* **The problem**: From the entries that follow, extract each line holding the string "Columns".

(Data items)
--- START ---

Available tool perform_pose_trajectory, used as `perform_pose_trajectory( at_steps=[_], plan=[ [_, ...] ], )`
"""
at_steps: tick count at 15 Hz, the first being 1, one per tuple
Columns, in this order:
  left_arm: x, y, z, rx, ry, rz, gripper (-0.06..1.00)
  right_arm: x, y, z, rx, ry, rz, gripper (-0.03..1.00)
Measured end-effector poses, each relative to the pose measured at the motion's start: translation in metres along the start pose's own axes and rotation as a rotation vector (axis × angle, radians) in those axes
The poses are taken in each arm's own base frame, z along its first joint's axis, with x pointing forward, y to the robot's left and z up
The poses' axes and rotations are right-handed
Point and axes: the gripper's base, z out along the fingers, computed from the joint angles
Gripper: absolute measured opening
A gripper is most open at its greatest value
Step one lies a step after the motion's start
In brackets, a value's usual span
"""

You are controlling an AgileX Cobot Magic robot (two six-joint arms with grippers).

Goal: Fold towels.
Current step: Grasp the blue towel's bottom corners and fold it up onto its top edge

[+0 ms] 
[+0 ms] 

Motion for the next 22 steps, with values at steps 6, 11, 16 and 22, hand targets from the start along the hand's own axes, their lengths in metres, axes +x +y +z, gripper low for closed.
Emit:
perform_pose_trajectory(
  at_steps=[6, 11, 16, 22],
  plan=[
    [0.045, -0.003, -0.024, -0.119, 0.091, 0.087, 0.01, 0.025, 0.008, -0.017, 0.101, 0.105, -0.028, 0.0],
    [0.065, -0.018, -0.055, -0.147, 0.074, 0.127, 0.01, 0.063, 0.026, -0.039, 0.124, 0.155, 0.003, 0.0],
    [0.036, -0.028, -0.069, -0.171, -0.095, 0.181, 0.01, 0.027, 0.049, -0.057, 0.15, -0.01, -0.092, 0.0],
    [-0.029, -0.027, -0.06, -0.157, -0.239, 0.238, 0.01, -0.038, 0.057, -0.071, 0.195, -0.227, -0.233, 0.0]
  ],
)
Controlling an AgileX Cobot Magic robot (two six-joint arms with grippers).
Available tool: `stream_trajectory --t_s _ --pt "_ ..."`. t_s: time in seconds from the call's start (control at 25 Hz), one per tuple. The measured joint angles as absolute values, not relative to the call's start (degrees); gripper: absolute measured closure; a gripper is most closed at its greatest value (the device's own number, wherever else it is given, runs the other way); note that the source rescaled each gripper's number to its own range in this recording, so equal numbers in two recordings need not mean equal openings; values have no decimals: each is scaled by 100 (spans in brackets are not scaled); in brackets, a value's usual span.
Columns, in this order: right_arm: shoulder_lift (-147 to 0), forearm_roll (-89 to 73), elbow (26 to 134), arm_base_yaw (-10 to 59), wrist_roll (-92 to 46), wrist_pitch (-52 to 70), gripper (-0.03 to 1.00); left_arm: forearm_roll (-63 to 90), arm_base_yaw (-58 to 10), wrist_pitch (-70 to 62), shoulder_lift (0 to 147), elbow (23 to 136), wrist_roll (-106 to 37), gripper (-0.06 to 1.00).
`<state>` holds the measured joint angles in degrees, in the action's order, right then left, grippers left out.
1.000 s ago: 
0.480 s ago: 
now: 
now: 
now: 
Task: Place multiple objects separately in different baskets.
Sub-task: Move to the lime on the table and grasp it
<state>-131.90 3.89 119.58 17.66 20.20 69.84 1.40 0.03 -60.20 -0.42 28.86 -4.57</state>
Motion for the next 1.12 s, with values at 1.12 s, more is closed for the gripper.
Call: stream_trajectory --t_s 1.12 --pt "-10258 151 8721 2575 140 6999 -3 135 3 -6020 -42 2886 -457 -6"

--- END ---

* **Result of the task**:
Columns, in this order:
Columns, in this order: right_arm: shoulder_lift (-147 to 0), forearm_roll (-89 to 73), elbow (26 to 134), arm_base_yaw (-10 to 59), wrist_roll (-92 to 46), wrist_pitch (-52 to 70), gripper (-0.03 to 1.00); left_arm: forearm_roll (-63 to 90), arm_base_yaw (-58 to 10), wrist_pitch (-70 to 62), shoulder_lift (0 to 147), elbow (23 to 136), wrist_roll (-106 to 37), gripper (-0.06 to 1.00).

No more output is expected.